Canadian filmmaker Guy Maddin’s latest project, Seances, launched this past week as an installation at the Tribeca Film Festival—and also, simultaneously, on laptops and devices everywhere, thanks to the National Film Board.
Each visitor to nfb.ca/seances can experience a free, one-of-a-kind version of Seances. Each version is generated by an algorithm which mixes and remixes Maddin’s footage to create only one version for each visit.
Once set into motion, any given version of Seances online cannot be paused, embedded or replayed. As the NFB says, Seances consists of “never before seen films, never to be seen again.”
“Six years ago, Guy came to us wanting to basically create short films specifically to be combined in order to create new narratives,” says Alicia Smith, NFB producer of Seances. “And six years later, we have this website and installation that generates a new film every time.”
The reason for the project’s “only one chance to see this film” ethos? According to the NFB’s blog, Maddin was inspired by the fact that 80 per cent of films from the silent era have been lost, and he wanted to create a format that would underline the experience of viewing a film before it disappears forever.
“Haunted by the notion of lost films, Guy Maddin invited the sad spirits of lost films to possess his assembled actors and compel them to act out the old stories,” Maddin’s website states, “while the spirit-photographer/director captured the precious narratives with his camera.”
“Almost every director working in the first half‐century of film history has lost at least one film to the quirks of fate. These lost works remind me of ghosts,” Maddin further elaborated in a press statement. “These films will never be declared dead with any certainty, they will continue to haunt us with the possibility of their return. These lost film titles are the ‘hauntings’ we hope to invoke with Seances.”
In addition to developing a new format for Seances, Maddin’s aesthetic has seen some dramatic changes.
While the bulk of Seances hews to Maddin’s well-established black-and-white or sepia palettes, and contains visuals that hearken back to the years of early film, there are also interjections of heavily pixelated, GIF-like and clearly contemporary YouTube imagery.
“This film [The Forbidden Room] started with the intention of making Internet art,” Maddin told the Toronto Star at The Forbidden Room’s world premiere at Sundance last year. “Then I thought I’d hedge my bets and make a feature film as well.
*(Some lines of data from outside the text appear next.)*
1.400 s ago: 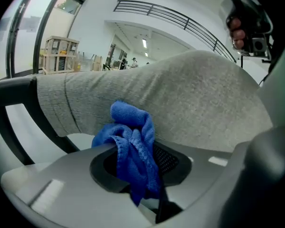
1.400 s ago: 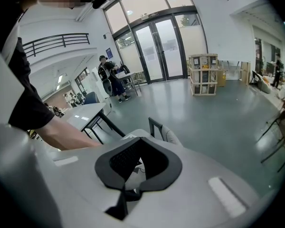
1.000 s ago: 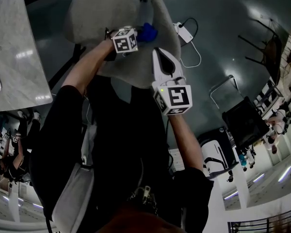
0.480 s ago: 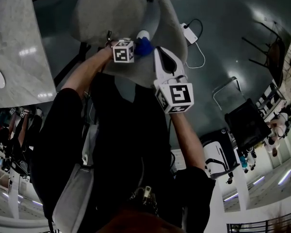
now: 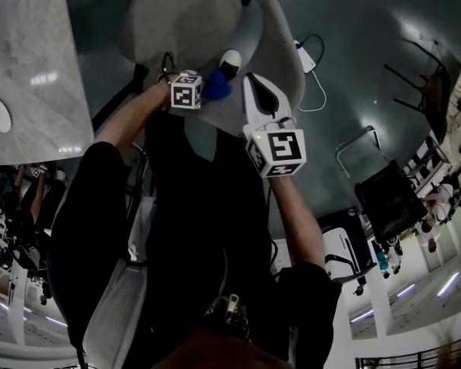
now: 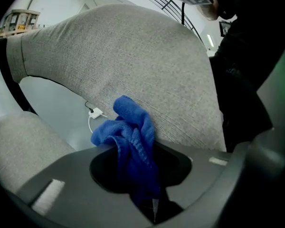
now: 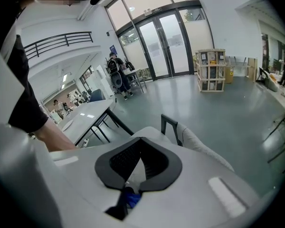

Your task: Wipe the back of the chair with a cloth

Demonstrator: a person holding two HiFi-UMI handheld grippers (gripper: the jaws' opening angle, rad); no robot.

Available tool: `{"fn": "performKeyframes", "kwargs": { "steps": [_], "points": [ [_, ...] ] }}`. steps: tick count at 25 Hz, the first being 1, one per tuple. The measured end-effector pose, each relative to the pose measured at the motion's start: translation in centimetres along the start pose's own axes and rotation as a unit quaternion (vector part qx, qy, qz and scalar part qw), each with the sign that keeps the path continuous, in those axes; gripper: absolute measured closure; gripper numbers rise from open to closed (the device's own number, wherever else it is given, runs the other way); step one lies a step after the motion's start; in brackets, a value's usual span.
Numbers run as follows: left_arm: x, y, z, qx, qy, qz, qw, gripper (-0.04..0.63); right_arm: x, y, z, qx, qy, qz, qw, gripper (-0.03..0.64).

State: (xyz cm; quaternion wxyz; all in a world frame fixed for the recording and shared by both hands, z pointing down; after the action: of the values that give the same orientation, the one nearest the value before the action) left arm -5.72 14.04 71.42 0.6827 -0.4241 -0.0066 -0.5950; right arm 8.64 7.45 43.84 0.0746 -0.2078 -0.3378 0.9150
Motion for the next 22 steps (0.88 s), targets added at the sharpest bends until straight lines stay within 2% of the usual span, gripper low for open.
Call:
{"fn": "performKeyframes", "kwargs": {
  "steps": [7,12,16,19,21,22],
  "points": [
    [-1.1,-2.3,-1.0,0.046,-0.022,-0.002,0.9987,0.48,0.6,0.5,0.0,0.003,0.002,-0.006,1.0,0.614],
    [-0.9,-4.2,-1.4,0.09,-0.046,0.003,0.9949,0.48,1.0,0.2,0.2,0.003,0.002,-0.007,1.0,0.614],
    [-0.9,-4.7,-1.9,0.108,-0.053,0.001,0.9928,0.48,1.0,-0.1,0.0,0.005,0.001,-0.005,1.0,0.614],
    [-0.6,-4.5,-2.6,0.109,-0.03,-0.005,0.9935,0.48,1.2,-0.1,-0.2,0.002,0.005,-0.006,1.0,0.614],
    [0.1,-3.8,-4.2,0.086,0.009,-0.029,0.9958,0.479,1.6,0.2,-0.3,0.0,0.011,-0.01,1.0,0.614],
    [0.6,-3.1,-5.5,0.062,0.034,-0.051,0.9962,0.479,1.8,0.4,-0.4,-0.001,0.015,-0.012,1.0,0.614]
  ]
}}
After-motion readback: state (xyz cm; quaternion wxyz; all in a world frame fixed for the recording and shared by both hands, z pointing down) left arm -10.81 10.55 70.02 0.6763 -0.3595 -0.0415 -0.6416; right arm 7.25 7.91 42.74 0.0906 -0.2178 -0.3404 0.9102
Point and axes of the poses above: the fingertips, and each gripper's own axes: z forward along the fingers, x to its left, y out of its top, the point moved 10 cm from there along -z, backward along the fingers
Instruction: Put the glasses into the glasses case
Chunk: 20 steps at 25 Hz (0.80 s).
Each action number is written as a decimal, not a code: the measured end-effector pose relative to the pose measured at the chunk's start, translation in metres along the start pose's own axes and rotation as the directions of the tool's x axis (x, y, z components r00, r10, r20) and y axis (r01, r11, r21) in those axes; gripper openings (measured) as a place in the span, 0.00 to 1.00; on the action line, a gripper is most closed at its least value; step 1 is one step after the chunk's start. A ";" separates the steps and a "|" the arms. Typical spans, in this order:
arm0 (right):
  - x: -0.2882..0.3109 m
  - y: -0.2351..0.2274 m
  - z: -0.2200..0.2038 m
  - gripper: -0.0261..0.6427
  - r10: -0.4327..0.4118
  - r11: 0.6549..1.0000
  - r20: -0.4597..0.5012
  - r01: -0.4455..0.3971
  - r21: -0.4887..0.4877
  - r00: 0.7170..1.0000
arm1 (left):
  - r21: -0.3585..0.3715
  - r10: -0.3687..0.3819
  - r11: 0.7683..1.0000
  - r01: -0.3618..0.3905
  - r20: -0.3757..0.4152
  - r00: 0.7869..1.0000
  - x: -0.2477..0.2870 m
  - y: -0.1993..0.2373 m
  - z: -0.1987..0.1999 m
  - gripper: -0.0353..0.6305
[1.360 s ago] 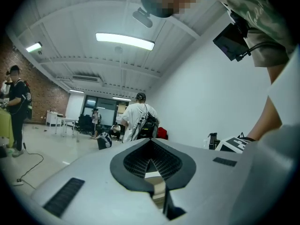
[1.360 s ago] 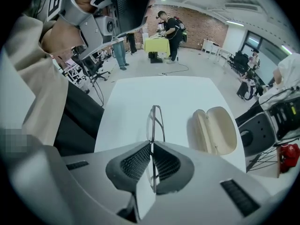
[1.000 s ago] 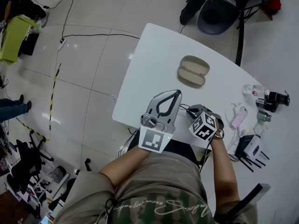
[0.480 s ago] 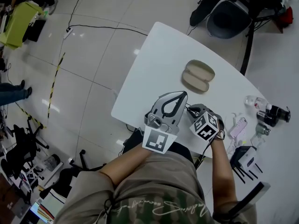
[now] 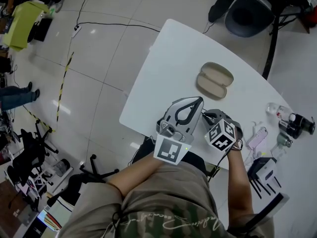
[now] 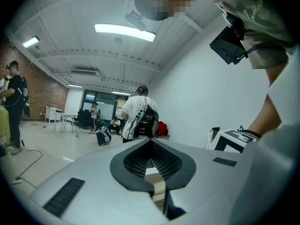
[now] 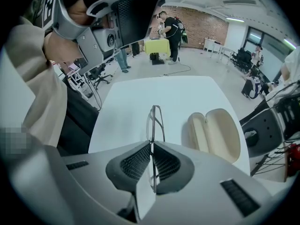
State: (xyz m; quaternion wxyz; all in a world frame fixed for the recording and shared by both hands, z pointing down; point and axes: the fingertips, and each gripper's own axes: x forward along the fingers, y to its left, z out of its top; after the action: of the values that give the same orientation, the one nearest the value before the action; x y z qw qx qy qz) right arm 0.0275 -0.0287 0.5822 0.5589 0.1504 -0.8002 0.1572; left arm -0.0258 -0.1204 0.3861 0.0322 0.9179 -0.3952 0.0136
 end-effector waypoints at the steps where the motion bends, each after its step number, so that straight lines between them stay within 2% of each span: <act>1: 0.000 -0.001 -0.001 0.09 0.001 1.000 0.000 -0.001 -0.003 1.000 | 0.002 -0.004 1.000 0.004 -0.002 1.000 0.002 -0.001 -0.001 0.05; 6: 0.004 -0.007 -0.007 0.09 0.016 1.000 0.004 -0.016 -0.006 1.000 | 0.008 -0.011 1.000 0.011 -0.019 1.000 0.012 -0.002 -0.009 0.05; 10: 0.004 -0.014 -0.012 0.09 0.027 1.000 0.013 -0.027 -0.003 1.000 | -0.005 -0.013 1.000 0.013 0.003 1.000 0.012 -0.004 -0.003 0.05; 14: 0.006 -0.023 -0.020 0.09 0.037 0.999 0.033 -0.038 0.030 0.999 | -0.019 0.015 1.000 -0.015 0.001 1.000 0.014 -0.004 -0.006 0.05; 20: 0.007 -0.037 -0.021 0.09 0.033 0.999 0.031 -0.034 0.025 0.999 | -0.044 0.064 0.997 -0.064 -0.003 0.998 0.006 0.006 -0.006 0.05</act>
State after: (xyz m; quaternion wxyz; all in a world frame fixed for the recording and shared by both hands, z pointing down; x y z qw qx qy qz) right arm 0.0582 -0.0543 0.5989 0.5418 0.1466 -0.8090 0.1743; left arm -0.0263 -0.1284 0.3928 0.0522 0.9038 -0.4247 0.0068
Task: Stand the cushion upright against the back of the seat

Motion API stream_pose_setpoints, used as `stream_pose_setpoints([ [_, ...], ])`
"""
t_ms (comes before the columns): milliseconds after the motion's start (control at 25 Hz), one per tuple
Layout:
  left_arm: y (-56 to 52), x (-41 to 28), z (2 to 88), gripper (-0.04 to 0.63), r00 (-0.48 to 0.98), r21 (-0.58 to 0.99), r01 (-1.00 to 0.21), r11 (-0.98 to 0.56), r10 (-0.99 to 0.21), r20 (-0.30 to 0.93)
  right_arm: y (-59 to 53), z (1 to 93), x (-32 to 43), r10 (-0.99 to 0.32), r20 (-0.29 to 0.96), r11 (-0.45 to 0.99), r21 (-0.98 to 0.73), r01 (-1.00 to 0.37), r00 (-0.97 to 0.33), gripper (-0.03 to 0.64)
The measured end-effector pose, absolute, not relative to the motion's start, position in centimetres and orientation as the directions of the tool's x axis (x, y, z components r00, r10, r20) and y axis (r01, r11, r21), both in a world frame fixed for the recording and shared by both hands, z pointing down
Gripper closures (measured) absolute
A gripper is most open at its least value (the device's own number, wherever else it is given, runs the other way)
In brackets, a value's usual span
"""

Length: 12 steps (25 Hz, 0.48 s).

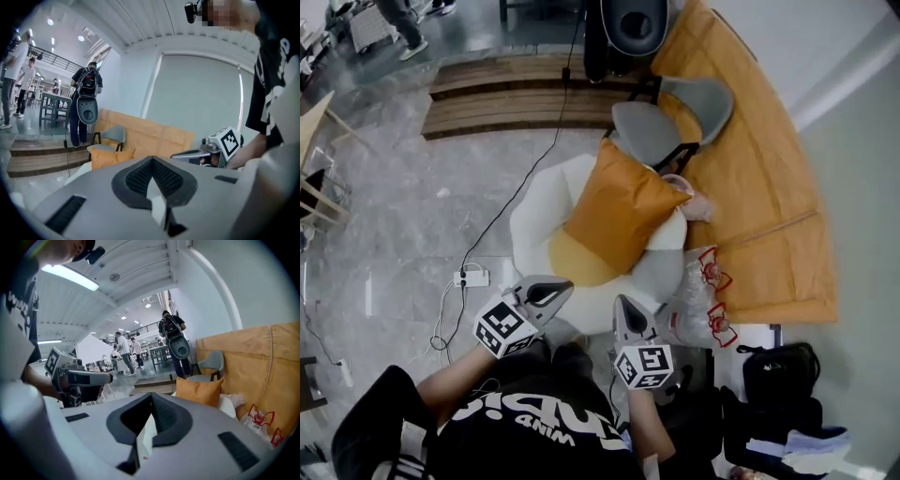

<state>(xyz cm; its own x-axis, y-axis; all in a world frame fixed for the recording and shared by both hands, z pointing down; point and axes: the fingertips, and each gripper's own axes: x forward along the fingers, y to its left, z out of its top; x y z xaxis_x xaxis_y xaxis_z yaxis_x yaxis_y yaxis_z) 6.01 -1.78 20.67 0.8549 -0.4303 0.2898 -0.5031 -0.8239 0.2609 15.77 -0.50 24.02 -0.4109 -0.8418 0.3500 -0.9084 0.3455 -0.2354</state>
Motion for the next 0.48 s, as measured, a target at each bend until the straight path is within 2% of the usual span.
stream_pose_setpoints([
  [280,-0.6,6.3,17.2,0.588,0.862,0.25,-0.5,-0.829,-0.451,0.229,1.4,21.8,14.5,-0.87,0.3,0.311,-0.284,-0.907,-0.392,0.595],
  [480,-1.1,6.2,16.1,0.588,0.861,0.244,-0.505,-0.828,-0.461,0.216,-0.1,20.5,13.7,-0.871,0.27,0.34,-0.274,-0.899,-0.412,0.595],
])
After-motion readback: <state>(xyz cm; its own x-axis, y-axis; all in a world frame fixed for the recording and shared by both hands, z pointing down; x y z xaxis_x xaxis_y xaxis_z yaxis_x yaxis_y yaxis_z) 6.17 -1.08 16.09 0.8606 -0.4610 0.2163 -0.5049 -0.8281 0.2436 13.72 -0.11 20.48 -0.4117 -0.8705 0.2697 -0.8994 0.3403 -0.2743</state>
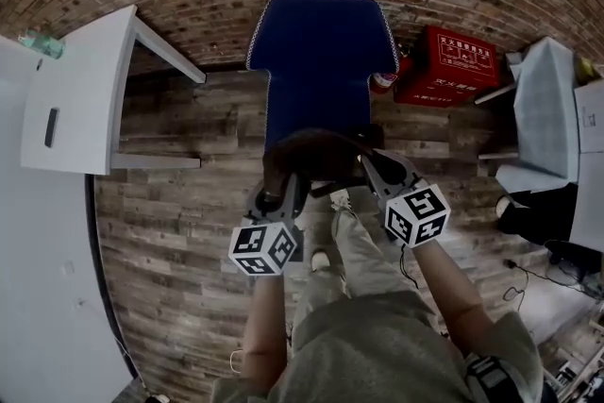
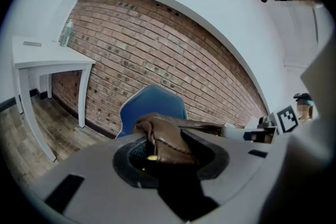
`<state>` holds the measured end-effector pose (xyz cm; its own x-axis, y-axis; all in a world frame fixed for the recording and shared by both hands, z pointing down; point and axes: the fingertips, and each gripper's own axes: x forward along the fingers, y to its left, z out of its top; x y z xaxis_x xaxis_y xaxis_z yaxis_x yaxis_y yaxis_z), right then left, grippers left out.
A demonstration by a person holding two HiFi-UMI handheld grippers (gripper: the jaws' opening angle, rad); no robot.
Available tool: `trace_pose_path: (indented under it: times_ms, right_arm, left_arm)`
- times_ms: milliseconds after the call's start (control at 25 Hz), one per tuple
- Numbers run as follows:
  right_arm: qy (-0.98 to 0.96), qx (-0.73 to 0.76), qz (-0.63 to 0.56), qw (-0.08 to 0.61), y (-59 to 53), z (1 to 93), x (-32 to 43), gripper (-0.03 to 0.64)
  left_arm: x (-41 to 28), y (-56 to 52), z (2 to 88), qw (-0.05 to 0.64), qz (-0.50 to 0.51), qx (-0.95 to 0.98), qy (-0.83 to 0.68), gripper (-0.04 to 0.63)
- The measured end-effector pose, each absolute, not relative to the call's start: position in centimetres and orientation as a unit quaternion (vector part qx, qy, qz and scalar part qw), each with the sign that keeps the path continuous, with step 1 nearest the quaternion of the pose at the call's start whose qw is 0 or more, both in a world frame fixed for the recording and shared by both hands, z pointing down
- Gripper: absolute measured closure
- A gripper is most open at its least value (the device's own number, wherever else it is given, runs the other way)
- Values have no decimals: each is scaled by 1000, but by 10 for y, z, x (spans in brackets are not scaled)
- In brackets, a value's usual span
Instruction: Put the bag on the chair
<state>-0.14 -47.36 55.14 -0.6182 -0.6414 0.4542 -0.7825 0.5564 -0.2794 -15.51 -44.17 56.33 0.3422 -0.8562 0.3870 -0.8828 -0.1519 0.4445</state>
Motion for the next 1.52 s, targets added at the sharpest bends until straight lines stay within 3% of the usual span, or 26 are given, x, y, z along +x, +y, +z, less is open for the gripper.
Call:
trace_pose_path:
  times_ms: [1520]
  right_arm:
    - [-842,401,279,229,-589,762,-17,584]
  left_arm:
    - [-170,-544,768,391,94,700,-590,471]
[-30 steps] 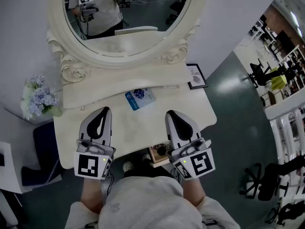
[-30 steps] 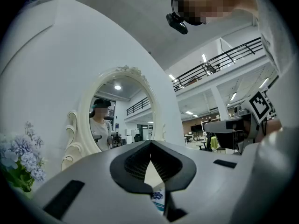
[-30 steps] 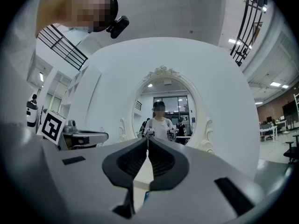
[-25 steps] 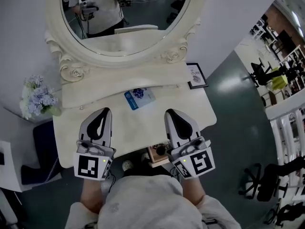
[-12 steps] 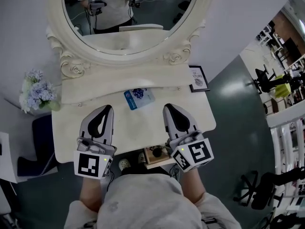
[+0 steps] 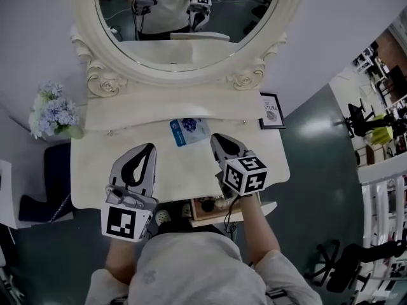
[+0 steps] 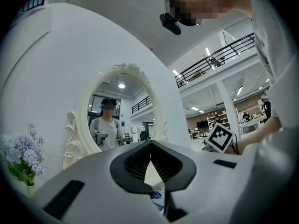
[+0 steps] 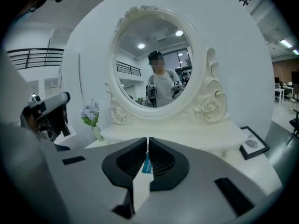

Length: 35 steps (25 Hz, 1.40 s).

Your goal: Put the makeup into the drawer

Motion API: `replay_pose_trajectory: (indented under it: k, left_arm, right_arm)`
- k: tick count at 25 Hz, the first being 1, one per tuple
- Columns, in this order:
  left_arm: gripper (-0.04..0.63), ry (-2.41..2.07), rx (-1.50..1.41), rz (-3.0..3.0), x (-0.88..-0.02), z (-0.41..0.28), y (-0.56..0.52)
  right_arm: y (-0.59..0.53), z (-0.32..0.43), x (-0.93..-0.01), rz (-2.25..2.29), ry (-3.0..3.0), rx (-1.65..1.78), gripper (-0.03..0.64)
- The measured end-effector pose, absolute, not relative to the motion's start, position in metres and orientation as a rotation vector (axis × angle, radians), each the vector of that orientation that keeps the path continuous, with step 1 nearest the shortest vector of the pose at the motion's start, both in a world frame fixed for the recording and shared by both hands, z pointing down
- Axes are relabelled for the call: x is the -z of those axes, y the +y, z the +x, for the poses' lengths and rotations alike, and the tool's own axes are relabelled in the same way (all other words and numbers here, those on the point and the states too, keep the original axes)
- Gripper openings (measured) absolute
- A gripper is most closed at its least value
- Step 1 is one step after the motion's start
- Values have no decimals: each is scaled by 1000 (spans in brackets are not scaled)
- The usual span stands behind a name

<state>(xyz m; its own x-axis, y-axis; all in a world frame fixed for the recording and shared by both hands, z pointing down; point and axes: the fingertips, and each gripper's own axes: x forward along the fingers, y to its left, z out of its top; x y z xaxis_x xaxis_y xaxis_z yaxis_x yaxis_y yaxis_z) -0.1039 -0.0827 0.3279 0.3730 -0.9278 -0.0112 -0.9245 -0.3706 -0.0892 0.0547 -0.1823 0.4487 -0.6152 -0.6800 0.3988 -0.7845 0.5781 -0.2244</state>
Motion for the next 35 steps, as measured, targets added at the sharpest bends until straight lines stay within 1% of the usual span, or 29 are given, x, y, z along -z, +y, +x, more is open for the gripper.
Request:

I wanted to become an Internet pioneer and a real one, rather than a faux pioneer in retroactive rewriting of film history.”
“The Forbidden Room is the feature that came out of the life around this project,” producer Alicia Smith tells Canadian Art. “We joke and say that that film is a two-hour trailer for the interactive.”
Shooting for Seances included 18 days at the Centre Pompidou in Paris and 13 days at the Phi Centre in Montreal. The latter footage was shot in front of a live audience. Stars include Roy Dupuis, Charlotte Rampling, Mathieu Amalric and Geraldine Chaplin.
Maddin’s former student Evan Johnson was also a key part of Seances and The Forbidden Room, acting as co-creator on the former and co-director on the latter. Galen Johnson also contributed composing and design skills to the projects—even running select footage through a VCR to get a certain visual texture, producer Smith says.
The installation version of Seances is due to appear at Montreal’s Phi Centre this summer, and in Toronto at some point coinciding with the Toronto International Film Festival, Smith says. The interactive component of the installation—not surprisingly—resembles the surface of a classic seance table.
Maddin is currently a visiting lecturer on visual and environmental studies at Harvard. His next feature film project, HyRoMo, is currently in production.